Когда в Динане королева Наварры не устрашилась толпы, а потом собрания нотаблей, она была сильна и даже неуязвима благодаря всем этим родичам, которые творили и продолжали творить историю Европы. Но богатство смыслов этого эпизода этим не ограничивается, и нам следует их прояснить, прежде чем приступать к ее биографии, чтобы понять, в каком состоянии духа она переживала важнейшие эпизоды своей жизни и собственноручно писала тексты, которые будут служить нам отправными точками в течение всего исследования. Маргарита говорит здесь о «монархах вместе взятых, включая меня саму», а не о монархинях. Если этот факт рассматривать сам по себе, его можно было бы объяснить грамматикой французского языка (якобы она сказала «монархи», имея в виду «монархи и монархини», а у слова potentat нет аналога женского рода) или объективным соотношением сил между разными полами (якобы она упомянула только королей, потому что королевы менее значимы). Но этот эпизод — только один среди десятков других, где бросается в глаза, что она странным образом забывает о женском начале, говоря о своей крови, своей истории, своем глубинном «я». Она назовет себя «братом» Генриха и его альтер эго, назовет себя «государем», сравнит себя с Брутом, Юпитером, Фемистоклом, Кастором, Крезом, с моряками, купцами, святыми… в своих текстах она лишь очень редко будет упоминать женщин своего дома, за примечательным исключением матери, о которой немало говорит в «Мемуарах», но которая в «воображаемом» Маргариты занимала место короля в той же мере, что и место королевы. В то время, когда последняя дочь Екатерины записывала свои воспоминания, в середине 1590-х гг., она не всегда сознавала, что она женщина.

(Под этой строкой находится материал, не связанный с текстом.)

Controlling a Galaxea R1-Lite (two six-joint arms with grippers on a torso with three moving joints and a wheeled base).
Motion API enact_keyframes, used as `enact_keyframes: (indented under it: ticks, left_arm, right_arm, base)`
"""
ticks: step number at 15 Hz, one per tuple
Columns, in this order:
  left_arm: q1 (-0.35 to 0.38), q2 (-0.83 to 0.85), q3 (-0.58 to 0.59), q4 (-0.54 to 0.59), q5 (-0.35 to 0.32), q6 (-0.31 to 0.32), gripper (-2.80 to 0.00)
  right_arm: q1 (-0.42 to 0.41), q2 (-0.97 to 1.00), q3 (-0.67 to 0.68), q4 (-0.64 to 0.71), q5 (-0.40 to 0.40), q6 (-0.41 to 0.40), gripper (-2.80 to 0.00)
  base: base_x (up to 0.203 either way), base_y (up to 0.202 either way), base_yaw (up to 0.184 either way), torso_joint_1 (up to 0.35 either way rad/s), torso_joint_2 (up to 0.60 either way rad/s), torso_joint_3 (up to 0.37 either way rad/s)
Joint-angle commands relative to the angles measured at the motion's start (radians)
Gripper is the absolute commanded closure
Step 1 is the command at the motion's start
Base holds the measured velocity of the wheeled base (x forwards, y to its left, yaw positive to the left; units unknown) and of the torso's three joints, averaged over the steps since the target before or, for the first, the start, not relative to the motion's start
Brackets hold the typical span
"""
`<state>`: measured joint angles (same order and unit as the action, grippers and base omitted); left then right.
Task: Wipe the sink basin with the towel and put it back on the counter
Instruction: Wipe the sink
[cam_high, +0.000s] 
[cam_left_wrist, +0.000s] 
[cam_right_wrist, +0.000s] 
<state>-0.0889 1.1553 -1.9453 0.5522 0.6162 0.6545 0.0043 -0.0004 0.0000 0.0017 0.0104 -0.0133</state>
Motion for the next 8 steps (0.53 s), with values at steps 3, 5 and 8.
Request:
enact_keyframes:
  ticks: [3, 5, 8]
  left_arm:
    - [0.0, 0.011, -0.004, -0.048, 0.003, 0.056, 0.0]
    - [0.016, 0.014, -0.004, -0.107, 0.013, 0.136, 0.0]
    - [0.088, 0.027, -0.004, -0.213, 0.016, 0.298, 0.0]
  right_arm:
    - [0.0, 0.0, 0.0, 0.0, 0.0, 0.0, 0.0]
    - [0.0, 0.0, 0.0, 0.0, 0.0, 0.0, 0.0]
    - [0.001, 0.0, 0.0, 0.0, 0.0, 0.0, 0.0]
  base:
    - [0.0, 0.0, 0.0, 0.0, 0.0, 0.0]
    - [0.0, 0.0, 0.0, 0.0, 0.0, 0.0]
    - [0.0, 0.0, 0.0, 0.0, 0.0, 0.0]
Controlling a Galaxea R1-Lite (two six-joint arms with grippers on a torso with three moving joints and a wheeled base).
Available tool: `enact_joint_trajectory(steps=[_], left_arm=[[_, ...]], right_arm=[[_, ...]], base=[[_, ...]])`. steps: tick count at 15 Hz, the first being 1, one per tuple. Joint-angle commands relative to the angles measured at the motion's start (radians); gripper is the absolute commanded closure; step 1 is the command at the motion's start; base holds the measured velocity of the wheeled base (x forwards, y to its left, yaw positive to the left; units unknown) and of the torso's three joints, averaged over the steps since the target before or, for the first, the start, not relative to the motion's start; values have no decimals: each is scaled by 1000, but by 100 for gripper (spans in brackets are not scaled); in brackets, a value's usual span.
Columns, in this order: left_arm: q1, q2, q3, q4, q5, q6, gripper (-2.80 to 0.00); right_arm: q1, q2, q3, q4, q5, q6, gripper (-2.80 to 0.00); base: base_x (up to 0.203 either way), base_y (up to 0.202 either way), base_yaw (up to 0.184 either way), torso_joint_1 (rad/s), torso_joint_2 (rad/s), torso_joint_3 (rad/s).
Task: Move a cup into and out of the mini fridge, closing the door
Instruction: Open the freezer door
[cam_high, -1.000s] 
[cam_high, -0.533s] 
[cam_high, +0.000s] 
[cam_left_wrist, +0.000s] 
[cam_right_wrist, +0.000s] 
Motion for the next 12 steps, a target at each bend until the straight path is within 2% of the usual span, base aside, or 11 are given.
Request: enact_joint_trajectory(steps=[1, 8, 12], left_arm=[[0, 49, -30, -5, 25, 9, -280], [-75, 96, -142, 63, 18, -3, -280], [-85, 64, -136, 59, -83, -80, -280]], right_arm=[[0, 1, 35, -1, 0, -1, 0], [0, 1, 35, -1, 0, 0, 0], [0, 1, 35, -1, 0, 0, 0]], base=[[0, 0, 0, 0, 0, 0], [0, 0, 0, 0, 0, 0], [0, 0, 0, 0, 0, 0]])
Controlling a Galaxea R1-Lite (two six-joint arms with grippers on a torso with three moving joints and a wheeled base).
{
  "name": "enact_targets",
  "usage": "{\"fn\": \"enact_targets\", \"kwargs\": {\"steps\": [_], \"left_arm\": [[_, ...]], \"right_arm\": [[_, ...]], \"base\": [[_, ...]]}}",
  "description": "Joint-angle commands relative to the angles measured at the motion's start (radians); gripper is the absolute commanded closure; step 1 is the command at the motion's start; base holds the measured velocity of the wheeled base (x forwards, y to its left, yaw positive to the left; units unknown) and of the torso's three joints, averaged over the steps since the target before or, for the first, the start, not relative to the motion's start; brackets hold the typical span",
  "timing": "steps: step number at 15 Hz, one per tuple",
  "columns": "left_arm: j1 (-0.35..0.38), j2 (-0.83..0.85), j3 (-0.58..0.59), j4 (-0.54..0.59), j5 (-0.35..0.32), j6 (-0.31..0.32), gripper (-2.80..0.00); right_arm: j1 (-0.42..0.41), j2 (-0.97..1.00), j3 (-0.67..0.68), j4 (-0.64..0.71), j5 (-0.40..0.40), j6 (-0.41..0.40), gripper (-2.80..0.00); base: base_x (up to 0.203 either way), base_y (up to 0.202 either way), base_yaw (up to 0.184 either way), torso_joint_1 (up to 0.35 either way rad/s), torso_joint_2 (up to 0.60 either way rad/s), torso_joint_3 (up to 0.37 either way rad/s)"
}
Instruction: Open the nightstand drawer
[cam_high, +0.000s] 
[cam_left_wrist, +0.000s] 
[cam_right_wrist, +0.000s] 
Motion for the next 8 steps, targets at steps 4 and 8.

Наконец, в этом отрывке, где Маргарита желает описать лишь поразительный образ мыслей фламандских буржуа, заметим признание ею своей зависимости, хрупкости ее личного положения — несмотря на демонстрацию смелости и высокомерия. Пусть родственные связи Маргариты ставят ее выше прочих смертных, она, тем не менее, остается подданной, которая «принадлежит» тем, кто более могуществен. Талисман действует за пределами ее семейства, но не внутри него, она слишком часто убеждалась в этом на горьком опыте. Однако когда она взялась за перо, чтобы записать свои воспоминания, эти монархи были в большинстве мертвы, и некоторые — уже давно. Она была «последней из своего рода», как говорили современники, и, несомненно, могла спокойней отнестись к тому, чем была обязана этим монархам, могла гордо поднять знамя тех, кто когда-то имел над ней власть, — они были уже не опасны, даже если на некоторых она еще питала обиду. Она питала обиду на Генриха III, это очевидно, даже если часто пыталась оправдать его, обвиняя злых духов, которыми он был «одержим»: именно из-за него она оказалась в изгнании, в мрачном оверньском замке, обреченная на бездействие и нужду. Она питала обиду на Екатерину, которая недостаточно ее любила, которая всегда с излишней готовностью прислушивалась к любимому сыну: это по ее вине Маргарита, прибыв в свою крепость, натолкнулась на самое недостойное обращение, какое только могла встретить дочь Франции. И она питала обиду на Генриха IV, своего супруга, который пользовался ею, когда она была ему необходима, а потом бросил, как ставший ненужным предмет, который всегда вынуждал ее терпеть его любовниц и, главное, что было худшей трагедией, недостаточно усердно старался заиметь с ней детей… Если бы совместная жизнь могла продолжиться, она, может быть, в тот момент находилась бы на троне Франции, на который он только что взошел один.
Однако написать «Мемуары» Маргариту побудили не озлобление, не желание свести счеты, не стремление восторжествовать на бумаге над врагами, которые некогда были слишком сильны. Она намеревалась пересказать свою жизнь, исправить ошибки, которые вкрались в «Жизнеописание», посвященное ей старым другом Брантомом, тоже находившимся в изгнании, недалеко от ее жилища. Раны Франции как раз заживали, устанавливался новый порядок, подходило время для подведения итогов. Кроме труда Брантома она задумывала поправить нечто большее, — она должна была объясниться перед потомством, чтобы не оставить ему образ, замаранный двадцатью годами братоубийственной борьбы в королевском семействе и десятилетием гражданской войны. Делая это, Маргарита опять-таки поступала по-мужски: ни одна женщина до нее не отваживалась рассказать о своей жизни. Но у ремесла мемуариста есть свои законы: рассказывать о своей жизни часто значит переживать ее заново, а ведь эта жизнь была увлекательной и славной, даже в несчастье. При этом желание оправдаться отходит на второй план, уступая место чистому удовольствию от процесса письма, — именно это удовольствие мы и ощутим на столь многочисленных страницах этого исторического документа и в то же время настоящего произведения литературы.